Aynı şekilde Hürriyet’te çalışan yahut CNN Türk’te, Kanal D’de program yapan ve şimdilerde hedefe oturtulan meslektaşlarım da bıkmadan usanmadan AKP’li yöneticileri, vekilleri, bakanları ve Başbakan’ı ve Cumhurbaşkanı’nı yayınlarına davet etti.
Fakat Doğan grubu gazeteleri ve kanallarına demeç vermemekle ilgili ‘bağlayıcı parti kararı’ alındığından röportaj taleplerimiz karşılık bulmadı.
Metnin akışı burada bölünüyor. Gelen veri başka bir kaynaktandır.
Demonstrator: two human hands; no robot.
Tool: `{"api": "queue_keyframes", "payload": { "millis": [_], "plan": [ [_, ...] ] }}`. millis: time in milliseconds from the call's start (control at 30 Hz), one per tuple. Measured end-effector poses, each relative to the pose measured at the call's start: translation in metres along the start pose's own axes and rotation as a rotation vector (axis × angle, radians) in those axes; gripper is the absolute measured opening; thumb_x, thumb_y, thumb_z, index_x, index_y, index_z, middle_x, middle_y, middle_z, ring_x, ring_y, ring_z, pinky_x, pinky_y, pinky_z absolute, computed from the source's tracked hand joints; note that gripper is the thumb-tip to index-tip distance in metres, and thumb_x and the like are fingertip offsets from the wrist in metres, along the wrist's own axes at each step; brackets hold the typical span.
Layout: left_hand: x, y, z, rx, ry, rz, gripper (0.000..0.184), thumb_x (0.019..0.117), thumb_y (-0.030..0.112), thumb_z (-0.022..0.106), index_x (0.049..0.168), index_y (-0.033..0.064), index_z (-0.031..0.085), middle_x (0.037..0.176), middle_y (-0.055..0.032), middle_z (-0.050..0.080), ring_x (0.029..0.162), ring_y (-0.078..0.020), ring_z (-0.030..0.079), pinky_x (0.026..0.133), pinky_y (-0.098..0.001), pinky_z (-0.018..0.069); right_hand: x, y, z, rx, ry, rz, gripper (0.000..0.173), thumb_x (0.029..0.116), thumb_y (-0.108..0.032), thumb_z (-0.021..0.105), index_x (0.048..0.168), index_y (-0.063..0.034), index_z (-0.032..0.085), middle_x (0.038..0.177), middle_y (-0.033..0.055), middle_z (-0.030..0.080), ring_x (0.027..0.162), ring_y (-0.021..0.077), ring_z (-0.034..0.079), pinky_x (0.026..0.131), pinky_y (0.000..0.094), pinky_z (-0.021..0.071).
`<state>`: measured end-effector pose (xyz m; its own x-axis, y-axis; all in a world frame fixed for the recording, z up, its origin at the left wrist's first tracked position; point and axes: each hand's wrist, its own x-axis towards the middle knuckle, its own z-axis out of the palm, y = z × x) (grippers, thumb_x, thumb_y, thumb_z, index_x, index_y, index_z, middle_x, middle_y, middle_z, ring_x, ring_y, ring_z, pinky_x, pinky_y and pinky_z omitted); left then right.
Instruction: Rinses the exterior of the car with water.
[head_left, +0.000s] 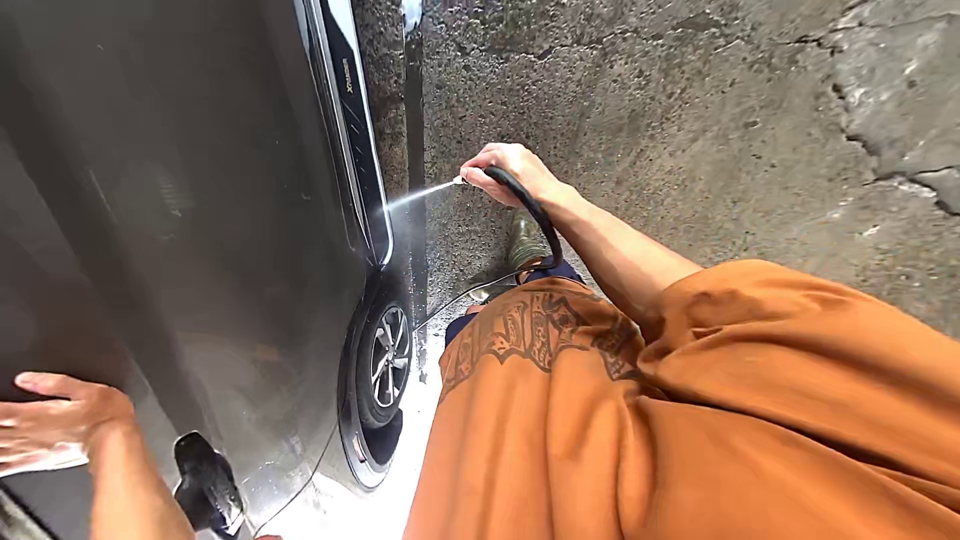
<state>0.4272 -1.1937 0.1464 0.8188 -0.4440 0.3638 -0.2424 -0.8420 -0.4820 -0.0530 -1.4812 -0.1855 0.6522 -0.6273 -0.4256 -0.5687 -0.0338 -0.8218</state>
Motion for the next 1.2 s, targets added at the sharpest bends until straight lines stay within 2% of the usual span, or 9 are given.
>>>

Nedeni çok çok basit. Çünkü biz gazeteciyiz. Çünkü biz soru sorarız.
Eğer, şimdi, gazetecilerin karşısına çıkmanın halk nezdinde önemli bir yetenek olduğunu fark ettiyseniz, buyurun bekleriz.
Gazeteci dediğin herkesle röportaj yapar. Herkesle.
Eğer iddianız, cevapların değil soruların kazandırdığı şeklindeyse, gelin tüm siyasi liderlere sorduğumuz soruları size de soralım, siz de kazanın.
Ama lütfen türlü suçlar uydurup bizi hukukla, hapisle, türlü çeteler ve eşkıyalar icat edip taşla sopaya köşeye sıkıştırmaya çalışmayın.
Gazeteciye vurmak kazandırmaz.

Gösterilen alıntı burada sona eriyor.